Le bal des baltringues
H.P. BrodskyHidden Side2017Épilogue
La nuit. Une rue, à la sortie d'un cinéma jouant « Le bal des baltringues ». Un homme en sort : c'est Alfred Hitchcock. Il hèle un taxi et monte à l'intérieur. Pendant toute la scène on le verra de face et le chauffeur lui répondra hors caméra.
Alfred Hitchcock
17 boulevard de La Villette, s'il vous plaît…
Le chauffeur
Bien Monsieur, c'est parti… (un temps) Alors, bon film ?
Alfred Hitchcock
Je me demande bien comment ce navet peut rencontrer autant de succès…
Le chauffeur
Ma sœur l'a vu. Elle m'a dit que c'était génial… mais c'est ma sœur.
Alfred Hitchcock
Ne dépensez pas votre argent là-dedans, mon ami.
Le chauffeur
À ce point ?
Alfred Hitchcock
Ça commence comme un film noir de la grande époque, avec trois monstres sacrés du cinéma. Une ruse des scénaristes pour appâter les spectateurs.
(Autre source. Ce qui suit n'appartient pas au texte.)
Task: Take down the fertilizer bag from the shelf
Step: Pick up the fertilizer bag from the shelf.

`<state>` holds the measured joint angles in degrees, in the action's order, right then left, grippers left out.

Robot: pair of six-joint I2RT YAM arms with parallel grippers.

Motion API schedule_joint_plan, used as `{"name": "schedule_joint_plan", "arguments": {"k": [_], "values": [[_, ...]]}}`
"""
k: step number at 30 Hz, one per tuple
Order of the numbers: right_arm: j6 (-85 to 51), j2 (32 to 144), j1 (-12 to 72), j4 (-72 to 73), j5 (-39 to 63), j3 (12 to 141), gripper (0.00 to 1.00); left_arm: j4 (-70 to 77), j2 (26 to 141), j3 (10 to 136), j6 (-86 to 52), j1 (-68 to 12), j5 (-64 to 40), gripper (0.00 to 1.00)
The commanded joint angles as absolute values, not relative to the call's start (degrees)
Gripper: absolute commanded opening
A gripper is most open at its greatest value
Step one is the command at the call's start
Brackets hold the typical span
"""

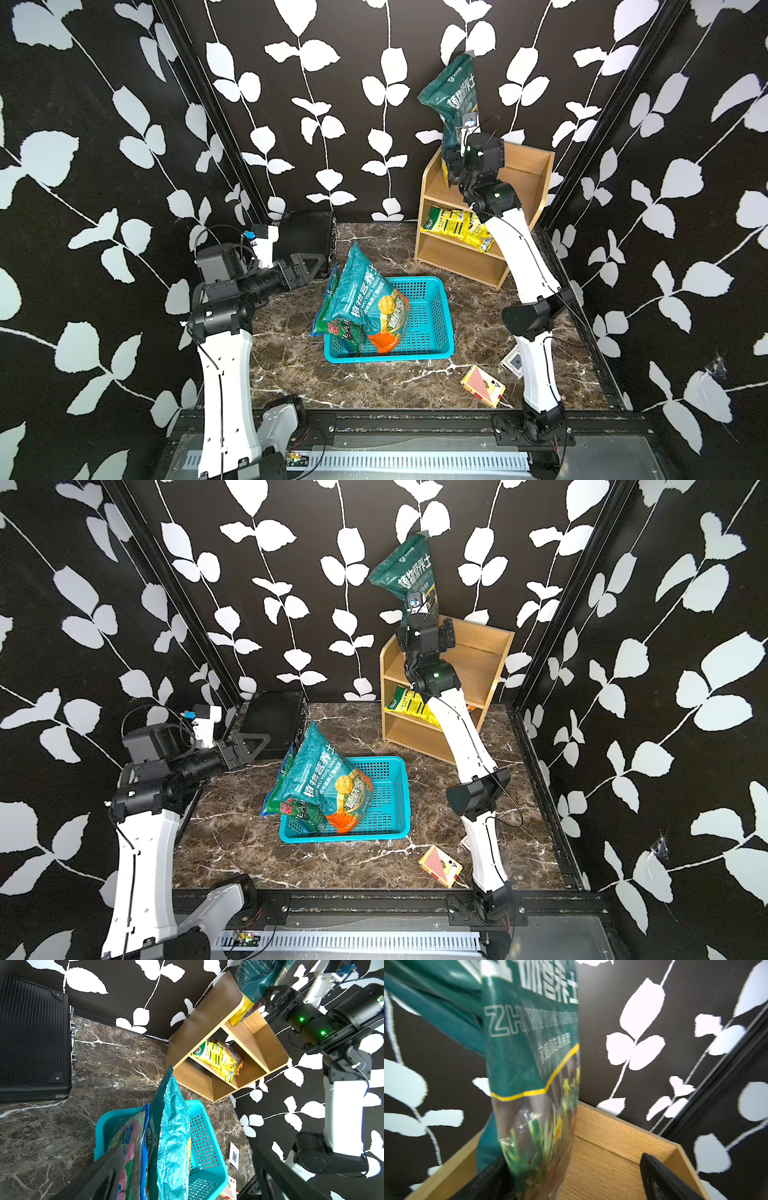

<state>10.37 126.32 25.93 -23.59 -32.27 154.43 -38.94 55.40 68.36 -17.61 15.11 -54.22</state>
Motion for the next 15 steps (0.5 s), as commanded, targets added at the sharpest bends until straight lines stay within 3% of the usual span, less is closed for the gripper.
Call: {"name": "schedule_joint_plan", "arguments": {"k": [1, 6, 8, 12, 15], "values": [[6.81, 124.66, 26.15, -18.74, -26.03, 151.49, 0.99, -37.44, 55.12, 67.41, -17.93, 15.33, -55.29, 0.99], [5.21, 127.68, 26.02, -19.04, -25.8, 155.6, 0.99, -37.37, 55.2, 67.28, -18.08, 15.34, -55.46, 0.99], [4.29, 128.43, 26.05, -20.24, -25.67, 157.14, 0.94, -37.31, 55.22, 67.23, -18.11, 15.33, -55.45, 0.99], [1.6, 122.76, 26.56, -17.73, -21.92, 148.05, 0.87, -37.27, 55.4, 67.23, -18.19, 15.35, -55.55, 0.99], [1.96, 115.54, 27.97, -6.5, -22.53, 133.36, 0.99, -37.11, 55.46, 67.13, -18.35, 15.29, -55.87, 0.99]]}}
Mais ensuite… ça dérape vers le Grand Guignol, avec des dialogues vulgaires et, bien sûr, les quelques scènes pornographiques incontournables dans ce genre de sous-série Z.
Le chauffeur
Ah, ce n'est plus ce que c'était, le cinéma…
Alfred Hitchcock
Oui. Tout ça à cause du cinéma américain qui est de plus en plus médiocre, il faut le souligner. Tout le monde aujourd'hui veut copier Tarentino, qui est déjà lui-même l'un des plus mauvais metteurs en scène qu'on ait jamais vu.
Le chauffeur
Ah ouais ?
Alfred Hitchcock
Oui, les scènes d'action sont totalement ratées, le suspens est insignifiant et, bien sûr, les dialogues sont d'une stupidité incommensurable. Des truands qui s'essaient à jouer du Shakespeare… tout à fait désolant !
Le chauffeur
Rien à sauver, donc…
Alfred Hitchcock
Rien. On ne s'attache pas aux personnages. Au point qu'on est soulagé lorsque le premier se fait descendre. Là, on se dit que le film sera bientôt terminé et que c'est une bonne nouvelle. Franchement, je classe ce film parmi les plus mauvais que j'aie jamais vus, à égalité avec « La nuit des morts-vivants ». Et encore… ce dernier film est plus réaliste.
Le chauffeur
Ce n'est pas le même genre, quand même…
Alfred Hitchcock
C'est tout aussi ridicule… Non mais, vous imaginez qu'un type puisse avoir une érection devant une jolie femme qui lui pointerait un pistolet sur la tête ? Franchement, si une telle chose est possible, je veux bien être damné.
Le chauffeur
Damné, carrément !
Alfred Hitchcock
Carrément ! Que le feu du ciel me foudroie et qu'on m'emporte de suite en enfer.
Le chauffeur
Vous ne devriez pas dire des choses comme ça, Monsieur. On ne sait jamais ce que la vie nous réserve…
Alfred Hitchcock
J'ai toujours eu horreur du mélange des genres, même au cinéma. Un bordeaux, ce n'est pas du cognac, n'est-ce pas ? Eh bien un film noir, ce n'est pas une comédie, et dans une comédie, ce n'est pas du Grand Guignol. Étonnez-vous après ça que ce monde se délite… Non, cher Monsieur, le mélange des genres est au cinéma ce que le relativisme est à la religion : cela conduit tout droit en enfer !
Le chauffeur
Vous avez sûrement raison, Monsieur…
Gros plan sur le chauffeur. On reconnaît alors Pat le Vilain, le visage tout blanc avec un peu de pourriture sur les joues et un trou rouge au milieu du front. Il a un revolver posé sur ses genoux.